Imaging the planet around GJ 504

Figure 2 from Skemer, Morley, Zimmerman, et al.: De-rotated co-add of all photometric quality GJ 504 images taken in the LNB7 (3.95 μm) filter. The planet, GJ 504 b, is the circled point source to the northwest of the star, at separation ∼2.′′5. Due to the large dynamic range of structure in the image, two regions are displayed with different flux scales: (1) within 2′′ of the star, the Airy rings are displayed with a logarithmic stretch; the outer region (2) that includes the planet is displayed with a linear stretch centered at zero. The corresponding grayscale bars on the right-hand side indicate the flux in units normalized to the peak of the unsaturated star’s PSF.

Andy Skemer, Caroline Morley, myself, and the rest of the LEECH Science Team posted a paper on the arXiv today: Characterization of the Coldest Directly Imaged Exoplanet, GJ 504 b, and Evidence for Super-Stellar Metallicity.

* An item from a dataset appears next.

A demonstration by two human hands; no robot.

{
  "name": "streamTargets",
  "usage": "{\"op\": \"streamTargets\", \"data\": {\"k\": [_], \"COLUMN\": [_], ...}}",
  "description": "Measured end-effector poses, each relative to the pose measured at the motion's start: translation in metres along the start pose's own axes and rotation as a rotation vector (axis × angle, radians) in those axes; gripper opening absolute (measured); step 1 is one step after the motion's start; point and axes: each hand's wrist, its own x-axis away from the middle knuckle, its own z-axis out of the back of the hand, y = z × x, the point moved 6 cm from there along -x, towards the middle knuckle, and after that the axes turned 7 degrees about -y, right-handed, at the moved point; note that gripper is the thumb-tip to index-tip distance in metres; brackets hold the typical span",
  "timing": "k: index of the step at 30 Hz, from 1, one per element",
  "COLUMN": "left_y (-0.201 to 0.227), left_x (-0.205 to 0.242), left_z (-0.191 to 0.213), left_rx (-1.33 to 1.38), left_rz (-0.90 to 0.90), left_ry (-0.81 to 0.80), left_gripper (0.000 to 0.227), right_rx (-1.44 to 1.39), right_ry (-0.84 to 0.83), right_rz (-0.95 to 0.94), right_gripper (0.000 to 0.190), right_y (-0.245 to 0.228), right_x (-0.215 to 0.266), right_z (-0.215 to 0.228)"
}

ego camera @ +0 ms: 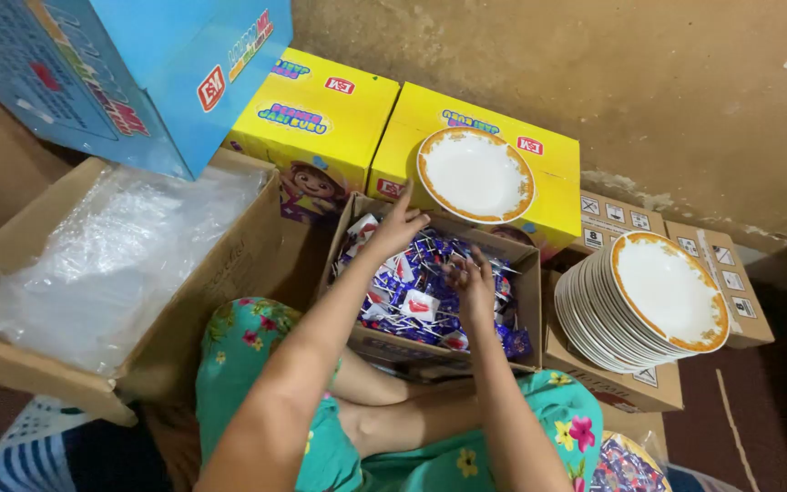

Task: Packing ceramic plates and small sachets into a cardboard box

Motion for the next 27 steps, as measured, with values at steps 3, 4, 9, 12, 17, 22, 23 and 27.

The article, soon to be published in ApJ, describes new observations of the planet candidate discovered to orbit GJ 504 a few years ago (Kuzuhara et al., 2013). By measuring the thermal emission from the companion in three custom filters in the range 3.6–4.1 microns, we’ve made new inferences about the temperature, density, and composition of the atmosphere. The observations were made possible with LMIRCam, an AO-fed infrared camera on the Large Binocular Telescope.

I was responsible for the entirety of the data reduction, taking steps familiar to other high-contrast observers in this wavelength regime:

  • Aligning and combing thousands of raw, short exposures, correcting for background sky noise and detector pattern noise
  • Angular differential imaging to subtract the star (here implemented with the KLIP algorithm)
  • Contrast curve calculation, PSF modeling, photometry, and error analysis

GJ 504 b is on the extreme faint end of all the planetary-mass companions imaged to date (as Figure 4 in the journal article illustrates). Fortunately, the combination of relatively high angular separation (2.5 arcsec from the host star) with the deep sensitivity of LMIRCam–as shown above in the co-add image–was high enough to secure a detection at each filter. The wavefront correction provided by the LBTI AO system was such that Airy rings spanning three orders of magnitude in intensity are evident, out beyond a 1-arcsec radius. Even without PSF subtraction, the planet is evident at a contrast of 1E-5, in the northwest corner of the co-add image.

There is a lot more we could learn from the infrared SED at wavelengths redward of 4 microns. For such a faint object, however, that part of the spectrum is not likely to be accessed from the ground. Therefore, in the future GJ 504 will make an excellent target for JWST NIRCam.